Exercise directions: Retype nothing except the lines below from the one with "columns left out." through the one with "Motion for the", exactly, with images left out.

╔══

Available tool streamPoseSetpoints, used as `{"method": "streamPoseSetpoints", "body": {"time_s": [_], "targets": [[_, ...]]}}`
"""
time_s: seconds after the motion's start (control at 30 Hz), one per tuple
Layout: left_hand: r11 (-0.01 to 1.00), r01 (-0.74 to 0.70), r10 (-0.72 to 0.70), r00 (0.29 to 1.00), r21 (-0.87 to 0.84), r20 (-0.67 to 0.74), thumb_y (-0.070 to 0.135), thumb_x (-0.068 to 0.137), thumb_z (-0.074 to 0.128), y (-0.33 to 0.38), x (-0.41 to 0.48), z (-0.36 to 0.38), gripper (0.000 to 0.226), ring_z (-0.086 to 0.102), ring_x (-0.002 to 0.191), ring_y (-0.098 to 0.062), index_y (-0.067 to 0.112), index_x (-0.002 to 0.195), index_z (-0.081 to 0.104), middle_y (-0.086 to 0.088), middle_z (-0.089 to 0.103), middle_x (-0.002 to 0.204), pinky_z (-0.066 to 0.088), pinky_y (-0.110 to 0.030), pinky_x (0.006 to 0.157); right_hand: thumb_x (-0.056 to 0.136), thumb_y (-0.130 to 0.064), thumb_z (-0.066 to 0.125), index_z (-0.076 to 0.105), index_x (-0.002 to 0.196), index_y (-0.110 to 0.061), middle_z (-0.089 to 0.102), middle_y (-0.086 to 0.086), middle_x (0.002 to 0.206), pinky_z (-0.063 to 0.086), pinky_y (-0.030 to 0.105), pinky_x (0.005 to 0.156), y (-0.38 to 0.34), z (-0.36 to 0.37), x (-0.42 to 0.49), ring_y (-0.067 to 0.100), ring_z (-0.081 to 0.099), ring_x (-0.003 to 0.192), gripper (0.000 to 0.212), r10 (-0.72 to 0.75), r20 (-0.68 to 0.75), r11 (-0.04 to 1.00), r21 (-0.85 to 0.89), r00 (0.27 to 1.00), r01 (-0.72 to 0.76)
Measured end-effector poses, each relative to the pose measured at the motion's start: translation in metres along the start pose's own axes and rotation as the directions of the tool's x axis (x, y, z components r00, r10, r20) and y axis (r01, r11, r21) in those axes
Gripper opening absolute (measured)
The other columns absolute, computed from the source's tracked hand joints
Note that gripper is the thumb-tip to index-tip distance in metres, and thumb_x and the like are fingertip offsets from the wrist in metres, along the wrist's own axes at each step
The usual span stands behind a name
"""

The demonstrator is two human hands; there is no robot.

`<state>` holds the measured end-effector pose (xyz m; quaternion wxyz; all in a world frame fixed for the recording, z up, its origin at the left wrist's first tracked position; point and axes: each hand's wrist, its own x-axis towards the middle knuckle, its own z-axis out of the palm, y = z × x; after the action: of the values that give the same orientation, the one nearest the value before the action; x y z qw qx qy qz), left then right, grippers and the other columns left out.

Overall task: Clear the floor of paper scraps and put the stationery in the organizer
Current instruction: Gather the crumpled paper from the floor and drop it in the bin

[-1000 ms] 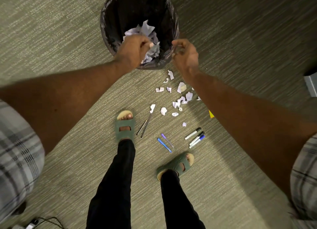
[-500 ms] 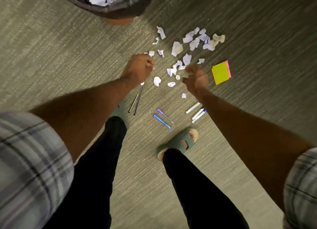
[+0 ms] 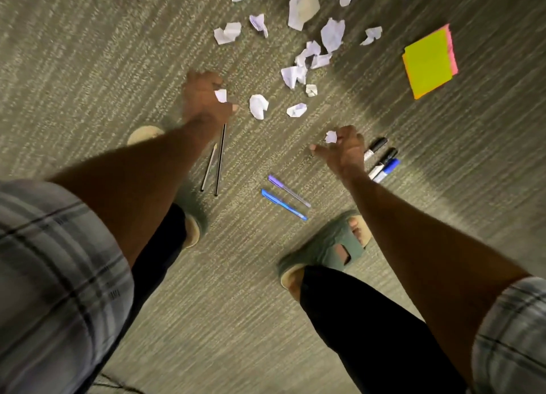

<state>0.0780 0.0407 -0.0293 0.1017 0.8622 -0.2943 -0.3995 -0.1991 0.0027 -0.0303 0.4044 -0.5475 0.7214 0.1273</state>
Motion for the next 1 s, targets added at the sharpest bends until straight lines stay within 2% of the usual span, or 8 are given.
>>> {"method": "streamPoseSetpoints", "body": {"time_s": [0.17,0.3,0.47,0.63,0.77,0.9,0.93,1.0], "targets": [[0.991,-0.122,0.123,0.992,-0.052,0.016,0.003,0.074,0.081,-0.021,0.026,0.0,0.022,0.056,0.075,-0.011,0.014,0.088,0.068,-0.01,0.063,0.101,0.05,-0.025,0.068,0.083,0.006,0.065,0.059,0.095,-0.008,0.062,0.021,0.108,0.05,0.015,0.063,-0.03,0.016,0.019,0.023,0.059,0.082,0.019,-0.099,-0.137,0.954,0.269,0.986,0.133],[0.95,-0.202,0.206,0.979,-0.24,-0.009,-0.005,0.082,0.07,-0.017,0.02,0.007,0.025,0.055,0.065,0.003,0.015,0.096,0.067,-0.005,0.062,0.093,0.049,-0.017,0.064,0.088,0.006,0.058,0.062,0.1,0.006,0.059,0.021,0.103,0.051,0.031,0.077,-0.067,0.004,0.03,0.025,0.057,0.086,0.013,-0.283,-0.249,0.882,0.313,0.926,0.353],[0.917,-0.321,0.357,0.925,-0.236,0.131,0.006,0.087,0.071,0.004,-0.007,0.027,0.037,0.056,0.091,-0.013,0.011,0.122,0.062,-0.012,0.056,0.112,0.057,-0.038,0.078,0.091,-0.019,0.061,0.068,0.104,0.0,0.062,0.02,0.11,0.044,0.03,0.087,-0.089,-0.044,0.074,0.029,0.06,0.101,0.024,-0.359,-0.524,0.896,0.037,0.772,0.442],[0.839,-0.414,0.346,0.907,0.354,0.241,0.033,0.075,0.083,0.016,-0.024,0.044,0.075,0.039,0.131,-0.024,0.034,0.14,0.045,-0.004,0.035,0.142,0.049,-0.036,0.101,0.074,-0.081,0.057,0.025,0.154,-0.024,0.019,0.013,0.162,0.018,0.036,0.125,-0.088,-0.061,0.108,0.029,0.019,0.151,0.103,-0.364,-0.093,0.911,-0.243,0.927,0.334],[0.87,-0.441,0.409,0.895,0.219,0.177,0.016,0.094,0.066,0.02,-0.016,0.038,0.031,0.05,0.118,-0.021,0.021,0.124,0.063,-0.008,0.048,0.134,0.046,-0.029,0.101,0.062,-0.098,0.036,-0.01,0.155,-0.033,-0.012,0.014,0.165,0.006,0.059,0.123,-0.095,-0.024,0.099,0.039,-0.007,0.152,0.122,-0.48,0.158,0.604,-0.653,0.863,0.456],[0.859,-0.476,0.477,0.878,0.188,0.042,0.015,0.095,0.063,0.029,0.0,0.021,0.019,0.054,0.117,-0.017,0.016,0.113,0.07,-0.006,0.057,0.127,0.039,-0.021,0.101,0.086,-0.081,0.03,-0.007,0.157,-0.026,-0.007,0.011,0.166,0.008,0.057,0.123,-0.089,0.023,0.071,0.037,-0.006,0.153,0.098,-0.61,0.325,0.332,-0.723,0.723,0.605],[0.873,-0.461,0.467,0.884,0.159,0.001,0.016,0.094,0.065,0.033,0.006,0.017,0.018,0.055,0.118,-0.02,0.015,0.111,0.071,-0.008,0.059,0.125,0.039,-0.023,0.1,0.095,-0.065,0.033,-0.003,0.158,-0.023,-0.006,0.01,0.166,0.009,0.056,0.123,-0.08,0.032,0.059,0.036,-0.005,0.153,0.083,-0.661,0.35,0.189,-0.778,0.664,0.599],[0.901,-0.417,0.427,0.901,0.12,-0.073,0.018,0.092,0.067,0.04,0.018,0.008,0.018,0.056,0.118,-0.021,0.013,0.108,0.071,-0.009,0.061,0.123,0.039,-0.025,0.099,0.099,-0.02,0.044,0.009,0.157,-0.019,0.001,0.01,0.166,0.018,0.053,0.123,-0.062,0.041,0.041,0.037,0.001,0.153,0.068,-0.72,0.332,0.151,-0.782,0.609,0.605]]}}
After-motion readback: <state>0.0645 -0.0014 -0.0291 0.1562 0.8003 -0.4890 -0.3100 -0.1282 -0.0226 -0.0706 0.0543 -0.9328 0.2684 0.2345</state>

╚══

Answer section:
`<state>` holds the measured end-effector pose (xyz m; quaternion wxyz; all in a world frame fixed for the recording, z up, its origin at the left wrist's first tracked position; point and axes: each hand's wrist, its own x-axis towards the middle knuckle, its own z-axis out of the palm, y = z × x; after the action: of the values that give the same orientation, the one nearest the value before the action; x y z qw qx qy qz), left then right, grippers and the other columns left out.

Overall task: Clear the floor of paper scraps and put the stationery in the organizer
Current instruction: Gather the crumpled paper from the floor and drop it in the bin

[-1000 ms] 
[-500 ms] 
[+0 ms] 

<state>0.0780 0.0407 -0.0293 0.1017 0.8622 -0.2943 -0.3995 -0.1991 0.0027 -0.0303 0.4044 -0.5475 0.7214 0.1273</state>
Motion for the next 1 s, targets added at the sharpest bends until straight lines stay within 2% of the usual span, or 8 are given.

No additional response is needed to complete this exercise.